Wagner da Silva
Braço do Norte

Os desabrigados das chuvas que ocorreram há quase um mês em Braço do Norte continuam em alojamentos e reclamam a falta de ajuda por parte da prefeitura e da Defesa Civil do município.
Dez famílias perderam as suas moradias. Cinco residências foram interditadas, em virtude dos riscos de novos desmoronamentos, e as famílias estão no Centro Comunitário do bairro São Basílio. O dia-a-dia é complicado, já que o ambiente é pouco reservado e não retorno das autoridades.

Uma das abrigadas, Albertina Lock, afirma que a situação fica mais complicada por estarem em um local de uso da comunidade. “Recebemos mantimentos da prefeitura, mas o que queremos é voltar para as nossas casas. A comunidade quer usar o centro e não pode. Pressionam, pois tiveram que cancelar eventos e isso nos deixa triste”, lamenta.

Ela queixa-se da falta de atenção das autoridades. “Gostaríamos da ajuda deles, já que, quando pediram voto, estavam a toda hora em nossas casas. Agora, nenhum deles apareceu para conhecer o problema”, reclama.
Loreni Alves de Souza, outra desabrigada, lembra que uma reunião foi solicitada por funcionários da administração, para a realização de um mutirão de reconstrução. “Os homens esperaram, perderam o dia de serviço e ninguém apareceu. É um descaso com a gente”, salienta.

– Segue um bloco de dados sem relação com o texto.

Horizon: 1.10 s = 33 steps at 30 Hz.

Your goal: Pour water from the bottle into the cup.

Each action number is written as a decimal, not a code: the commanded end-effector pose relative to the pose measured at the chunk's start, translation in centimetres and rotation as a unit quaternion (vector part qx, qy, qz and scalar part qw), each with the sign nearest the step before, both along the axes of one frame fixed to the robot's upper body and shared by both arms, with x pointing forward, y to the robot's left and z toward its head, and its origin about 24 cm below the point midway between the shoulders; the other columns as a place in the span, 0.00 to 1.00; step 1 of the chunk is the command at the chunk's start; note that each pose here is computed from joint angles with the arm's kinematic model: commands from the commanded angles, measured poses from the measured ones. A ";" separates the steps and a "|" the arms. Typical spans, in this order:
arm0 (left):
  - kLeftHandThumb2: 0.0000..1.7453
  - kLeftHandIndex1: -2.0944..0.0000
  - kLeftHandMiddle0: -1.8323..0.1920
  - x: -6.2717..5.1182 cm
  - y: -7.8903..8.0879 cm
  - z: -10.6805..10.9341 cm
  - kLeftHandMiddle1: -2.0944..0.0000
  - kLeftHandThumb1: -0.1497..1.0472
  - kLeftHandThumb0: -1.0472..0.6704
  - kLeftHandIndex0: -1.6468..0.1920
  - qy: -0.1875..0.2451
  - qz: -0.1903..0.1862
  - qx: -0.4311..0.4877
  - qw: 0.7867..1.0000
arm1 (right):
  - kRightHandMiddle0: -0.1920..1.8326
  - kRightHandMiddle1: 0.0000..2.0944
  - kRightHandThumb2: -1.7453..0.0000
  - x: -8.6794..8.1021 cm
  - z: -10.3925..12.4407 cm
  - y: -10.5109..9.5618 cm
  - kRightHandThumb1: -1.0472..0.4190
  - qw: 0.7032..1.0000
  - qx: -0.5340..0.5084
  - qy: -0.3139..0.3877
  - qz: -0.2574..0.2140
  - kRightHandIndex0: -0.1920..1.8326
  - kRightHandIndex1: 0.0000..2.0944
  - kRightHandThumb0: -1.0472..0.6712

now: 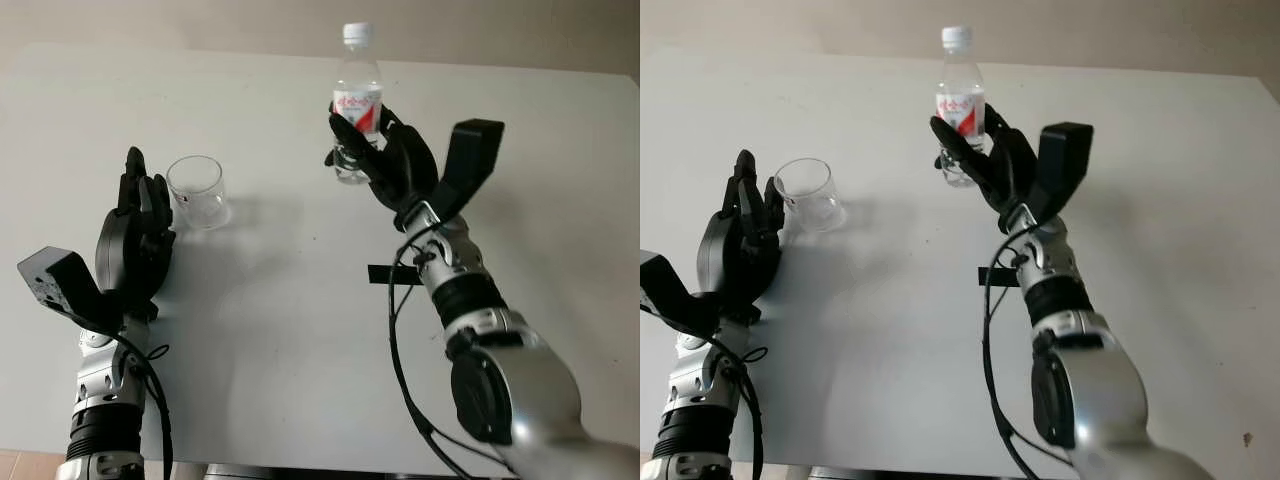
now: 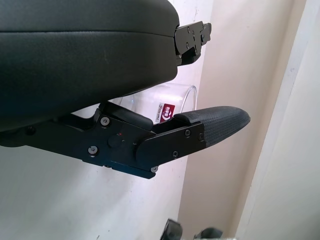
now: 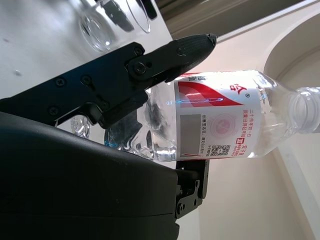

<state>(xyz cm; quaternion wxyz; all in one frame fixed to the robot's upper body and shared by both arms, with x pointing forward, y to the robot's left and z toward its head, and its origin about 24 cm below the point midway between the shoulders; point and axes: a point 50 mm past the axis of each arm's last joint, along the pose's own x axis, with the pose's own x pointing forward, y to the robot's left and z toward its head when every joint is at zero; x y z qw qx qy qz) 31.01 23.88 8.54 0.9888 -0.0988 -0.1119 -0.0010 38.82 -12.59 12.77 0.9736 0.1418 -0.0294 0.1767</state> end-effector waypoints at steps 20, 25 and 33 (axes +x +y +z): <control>0.40 1.00 1.00 0.1 0.1 0.2 1.00 1.00 0.16 1.00 -0.004 -0.006 -0.004 1.000 | 0.40 1.00 0.86 -5.9 0.0 -4.9 0.00 0.992 -0.095 -0.081 -0.020 0.57 1.00 0.43; 0.40 1.00 1.00 0.1 0.1 0.4 1.00 1.00 0.15 1.00 -0.004 -0.009 0.000 1.000 | 0.39 1.00 0.85 -7.3 -1.5 -4.7 0.00 0.991 -0.080 -0.097 -0.053 0.53 1.00 0.41; 0.40 1.00 1.00 0.1 0.6 0.6 1.00 1.00 0.16 1.00 -0.006 -0.011 -0.004 1.000 | 0.37 1.00 0.83 -8.9 -4.1 -3.4 0.00 0.994 -0.029 -0.064 -0.084 0.51 1.00 0.41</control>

Secretária diz que busca solução

A ajuda tão esperada pelas famílias desabrigadas esbarra na burocracia. Ao menos esta é a justificativa da administração municipal. O prefeito Evanísio Uliano, o Vânio (PP), solicitou atenção ao caso. A secretária de ação social da prefeitura, Francisca Leonel da Silva, a Quinha, diz que está desesperada em busca de uma solução.
“Já saímos atrás de casas para recolocar estas famílias, por pelo menos três meses, para que possamos retirá-las do Centro Comunitário do bairro São Basílio. Mas está difícil”, admite Quinha.

A secretária participou de reunião com representantes do setor de habitação da Caixa Econômica Federal, em busca de recursos, para a construção das casas. “O problema é que nenhuma família possui terreno. A prefeitura tenta disponibilizar, mas esbarra nas leis. Queremos resolver, mas as coisas não acontecem de uma hora para outra”, observa.

Outra proposta é firmar uma parceria com o a Cooperativa de Crédito com Interação Solidária (Cresol). A secretária se encontrará em breve com a chefia da cooperativa em Chapecó. “Se fizermos os procedimentos para enviar ao governo federal, estas famílias esperarão muito tempo. A Cresol está em expansão, chegando a Braço do Norte. Já desenvolve os trabalhos na cidade e existe uma possibilidade real de conseguirmos”, avalia.

O secretário de governo e cidadania da prefeitura, André Richter, diz que há terrenos em vista. “Já temos quatro lotes em vista que oferecem condições para realizar construções que contariam com esta parceria”, afirma André. Outra possibilidade é contar com o apoio de pessoas que tenham casas fechadas. “Pedimos as pessoas que tenham casas fechadas que nos procurem. Nos responsabilizamos pelas famílias e queremos o apoio da comunidade”, propõe a secretária.